This week Central Coast politicians and organizations are responding to President Trump’s plans to phase out the Deferred Action on Childhood Arrivals program, or DACA.
On Wednesday, Congressman Salud Carbajal and State Senator Hannah-Beth Jackson joined local DACA recipients at a press conference calling for the passage of a federal DREAM Act. While California passed a package of state laws known as the DREAM (Development, Relief and Education for Alien Minors) Act in 2011, a federal DREAM Act remains an elusive goal for many since it was first introduced in the Senate in 2001.
Carbajal’s office said passing a federal DREAM Act would "codify the DACA program, and create a path for DREAMers to gain lawful permanent residence and American citizenship."

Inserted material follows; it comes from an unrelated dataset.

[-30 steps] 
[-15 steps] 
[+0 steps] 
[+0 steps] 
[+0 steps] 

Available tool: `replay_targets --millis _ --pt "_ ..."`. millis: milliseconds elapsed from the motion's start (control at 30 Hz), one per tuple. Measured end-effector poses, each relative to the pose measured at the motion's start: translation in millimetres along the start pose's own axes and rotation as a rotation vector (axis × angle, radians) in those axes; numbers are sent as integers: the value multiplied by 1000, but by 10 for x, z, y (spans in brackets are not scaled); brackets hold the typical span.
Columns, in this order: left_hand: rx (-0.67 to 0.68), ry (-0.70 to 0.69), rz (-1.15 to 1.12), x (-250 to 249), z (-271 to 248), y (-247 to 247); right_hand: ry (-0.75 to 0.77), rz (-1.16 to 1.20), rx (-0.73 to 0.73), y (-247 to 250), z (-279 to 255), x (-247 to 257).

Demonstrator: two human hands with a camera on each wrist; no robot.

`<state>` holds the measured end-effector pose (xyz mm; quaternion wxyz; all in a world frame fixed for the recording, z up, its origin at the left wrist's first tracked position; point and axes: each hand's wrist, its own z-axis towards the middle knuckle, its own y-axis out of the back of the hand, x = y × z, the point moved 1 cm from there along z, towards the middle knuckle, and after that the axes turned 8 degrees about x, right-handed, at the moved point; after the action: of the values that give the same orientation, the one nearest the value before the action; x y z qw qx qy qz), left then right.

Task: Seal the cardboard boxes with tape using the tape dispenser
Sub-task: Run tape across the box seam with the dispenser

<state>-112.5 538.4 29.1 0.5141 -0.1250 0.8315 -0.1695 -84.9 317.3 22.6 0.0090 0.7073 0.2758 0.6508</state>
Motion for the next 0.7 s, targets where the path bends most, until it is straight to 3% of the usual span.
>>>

Erik Garcia was among those who spoke in favor of a federal DREAM Act. Garcia is about to graduate from Cal Poly with a double major in political science and history - and he is a DACA recipient.
"Ideally, I'd like to get involved in local government. I truly believe that the grassroots level is where the biggest challenges are, and where we can make the most progress," Garcia said. "The DREAM Act would enable my career plans to be solidified. I always have to readjust my plans. Obviously now that DACA is cancelled, two years down the line, I don’t know what I’m going to be doing. If the DREAM Act passes, I know for sure I will be here.”
On Friday, Cuesta College’s Latina Leadership Network is hosting a free event called “Sharing the Dream: Supporting Undocumented Students and Their Families.” Intended to provide information and resources to those affected by the end of the DACA program, the forum features "keynote speakers, breakout sessions and a resource fair." At the event there will be pro-bono attorneys and organizations focused on supporting undocumented students. Cuesta College's DACA Informational Session will take place from 4-8 p.m. - dinner will be provided - at the San Luis Obispo Campus' Cultural and Performing Arts Center.